§ **EXERCISE DESCRIPTION**:
Your answer should be one number: the count of lines in these entries that hold the word "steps".

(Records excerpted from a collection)
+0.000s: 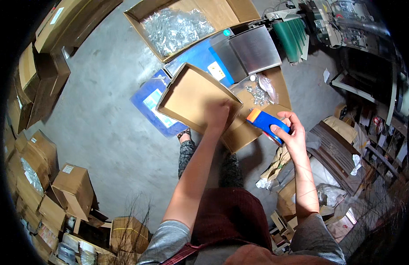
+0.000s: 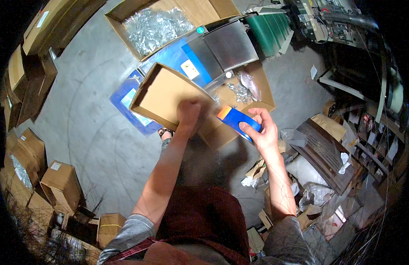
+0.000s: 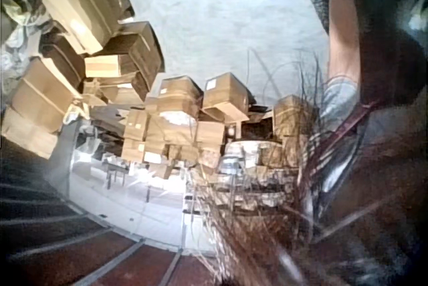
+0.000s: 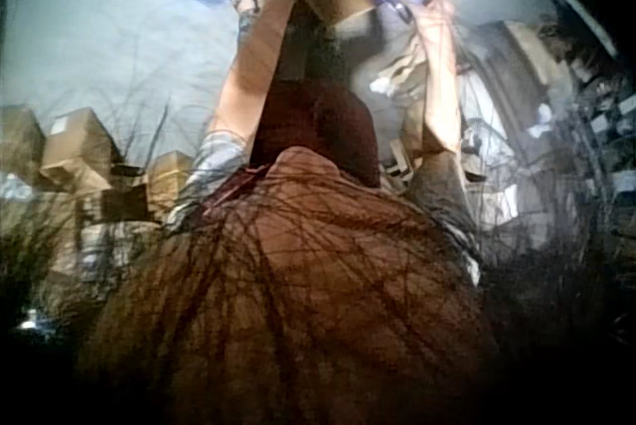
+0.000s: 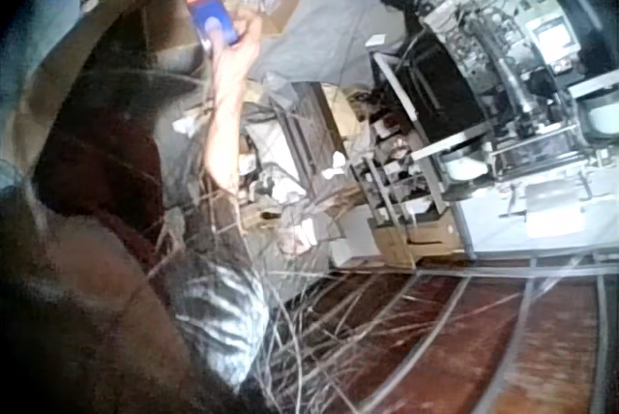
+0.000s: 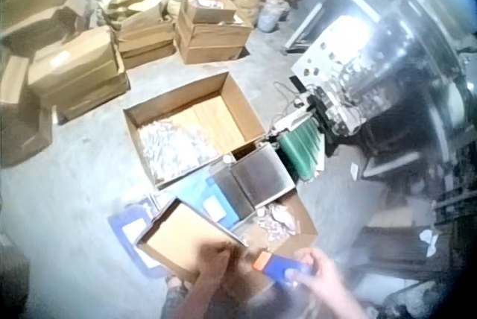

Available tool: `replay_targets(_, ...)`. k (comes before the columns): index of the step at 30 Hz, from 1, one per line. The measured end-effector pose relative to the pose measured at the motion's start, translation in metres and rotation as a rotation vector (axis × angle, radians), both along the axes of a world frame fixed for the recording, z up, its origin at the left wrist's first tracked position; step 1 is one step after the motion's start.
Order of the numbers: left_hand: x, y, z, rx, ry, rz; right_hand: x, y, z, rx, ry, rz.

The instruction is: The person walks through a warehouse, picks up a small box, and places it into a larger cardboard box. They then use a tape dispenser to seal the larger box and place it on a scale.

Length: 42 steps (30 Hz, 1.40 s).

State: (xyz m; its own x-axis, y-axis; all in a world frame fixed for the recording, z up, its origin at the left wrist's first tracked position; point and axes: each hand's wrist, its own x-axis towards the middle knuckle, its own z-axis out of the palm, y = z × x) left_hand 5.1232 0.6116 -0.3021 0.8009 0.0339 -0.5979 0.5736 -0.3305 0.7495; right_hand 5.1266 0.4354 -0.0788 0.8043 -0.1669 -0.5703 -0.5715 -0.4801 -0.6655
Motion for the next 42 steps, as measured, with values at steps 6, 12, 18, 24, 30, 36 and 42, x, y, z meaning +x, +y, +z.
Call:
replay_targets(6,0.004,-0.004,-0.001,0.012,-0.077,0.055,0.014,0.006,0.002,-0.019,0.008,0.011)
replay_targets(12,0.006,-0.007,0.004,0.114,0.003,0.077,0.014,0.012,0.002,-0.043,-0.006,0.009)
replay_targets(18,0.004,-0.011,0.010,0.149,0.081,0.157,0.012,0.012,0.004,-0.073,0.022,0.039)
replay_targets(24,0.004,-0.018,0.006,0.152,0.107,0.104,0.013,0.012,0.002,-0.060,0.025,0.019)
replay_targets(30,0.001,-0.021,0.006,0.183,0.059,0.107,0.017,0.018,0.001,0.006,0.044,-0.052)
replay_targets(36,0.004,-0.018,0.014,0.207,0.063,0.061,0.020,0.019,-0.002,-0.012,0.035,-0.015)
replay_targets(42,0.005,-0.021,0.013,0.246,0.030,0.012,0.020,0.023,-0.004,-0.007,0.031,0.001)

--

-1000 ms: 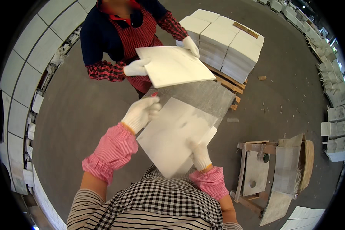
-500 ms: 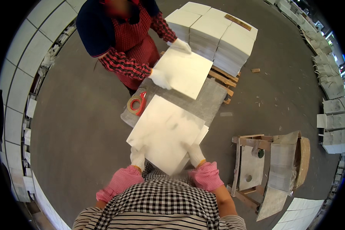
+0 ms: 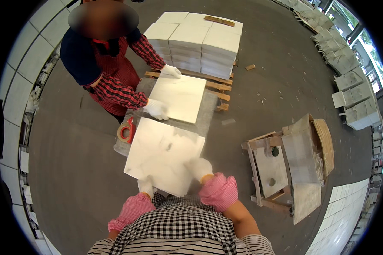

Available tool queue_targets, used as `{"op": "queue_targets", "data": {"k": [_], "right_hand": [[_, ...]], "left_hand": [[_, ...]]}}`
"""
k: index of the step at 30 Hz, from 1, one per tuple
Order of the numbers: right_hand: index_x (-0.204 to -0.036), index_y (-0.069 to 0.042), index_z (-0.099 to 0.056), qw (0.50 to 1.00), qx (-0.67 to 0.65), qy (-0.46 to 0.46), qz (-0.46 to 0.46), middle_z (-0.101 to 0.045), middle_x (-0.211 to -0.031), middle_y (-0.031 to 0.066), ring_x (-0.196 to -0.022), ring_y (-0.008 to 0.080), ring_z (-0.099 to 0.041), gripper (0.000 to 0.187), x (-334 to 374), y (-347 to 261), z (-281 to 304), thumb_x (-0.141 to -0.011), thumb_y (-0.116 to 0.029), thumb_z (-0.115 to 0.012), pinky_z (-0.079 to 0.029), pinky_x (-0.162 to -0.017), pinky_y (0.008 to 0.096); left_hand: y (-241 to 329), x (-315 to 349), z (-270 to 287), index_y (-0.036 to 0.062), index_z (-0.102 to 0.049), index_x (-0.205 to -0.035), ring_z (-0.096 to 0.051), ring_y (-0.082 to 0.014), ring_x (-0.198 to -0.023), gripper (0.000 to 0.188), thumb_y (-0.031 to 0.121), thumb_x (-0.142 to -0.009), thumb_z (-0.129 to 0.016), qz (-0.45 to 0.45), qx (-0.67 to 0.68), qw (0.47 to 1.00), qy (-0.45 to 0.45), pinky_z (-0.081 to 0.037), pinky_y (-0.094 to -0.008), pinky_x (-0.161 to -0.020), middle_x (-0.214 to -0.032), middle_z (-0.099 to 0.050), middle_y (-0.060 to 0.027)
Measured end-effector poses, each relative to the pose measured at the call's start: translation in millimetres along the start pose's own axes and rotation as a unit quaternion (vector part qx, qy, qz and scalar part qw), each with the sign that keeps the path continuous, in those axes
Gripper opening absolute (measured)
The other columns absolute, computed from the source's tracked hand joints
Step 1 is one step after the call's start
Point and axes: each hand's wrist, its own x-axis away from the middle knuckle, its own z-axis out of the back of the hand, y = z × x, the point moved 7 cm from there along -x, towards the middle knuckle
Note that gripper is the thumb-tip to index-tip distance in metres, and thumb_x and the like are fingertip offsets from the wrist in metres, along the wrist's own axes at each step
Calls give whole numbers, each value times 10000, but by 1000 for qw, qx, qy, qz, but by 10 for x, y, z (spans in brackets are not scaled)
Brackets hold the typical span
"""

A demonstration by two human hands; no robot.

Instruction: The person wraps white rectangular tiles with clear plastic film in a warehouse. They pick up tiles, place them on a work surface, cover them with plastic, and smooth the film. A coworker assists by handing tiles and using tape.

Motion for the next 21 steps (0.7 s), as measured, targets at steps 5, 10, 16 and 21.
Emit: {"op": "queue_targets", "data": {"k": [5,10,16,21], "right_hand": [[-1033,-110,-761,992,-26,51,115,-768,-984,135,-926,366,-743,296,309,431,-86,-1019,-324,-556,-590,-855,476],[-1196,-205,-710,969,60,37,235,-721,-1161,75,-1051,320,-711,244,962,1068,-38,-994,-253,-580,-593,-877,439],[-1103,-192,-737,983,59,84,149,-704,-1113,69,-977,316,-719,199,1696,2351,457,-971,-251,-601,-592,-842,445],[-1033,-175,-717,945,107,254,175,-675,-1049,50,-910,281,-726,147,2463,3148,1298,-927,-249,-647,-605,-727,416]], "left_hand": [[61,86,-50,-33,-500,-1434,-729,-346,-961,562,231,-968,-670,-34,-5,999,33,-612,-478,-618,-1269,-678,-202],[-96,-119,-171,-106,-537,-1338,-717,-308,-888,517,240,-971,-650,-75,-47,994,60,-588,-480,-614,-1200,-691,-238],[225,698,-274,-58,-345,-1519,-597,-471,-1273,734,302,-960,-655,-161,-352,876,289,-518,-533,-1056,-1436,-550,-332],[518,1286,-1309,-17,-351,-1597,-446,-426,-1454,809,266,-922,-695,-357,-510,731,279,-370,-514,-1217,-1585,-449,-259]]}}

§ **RESPONSE TO THIS TASK**:
3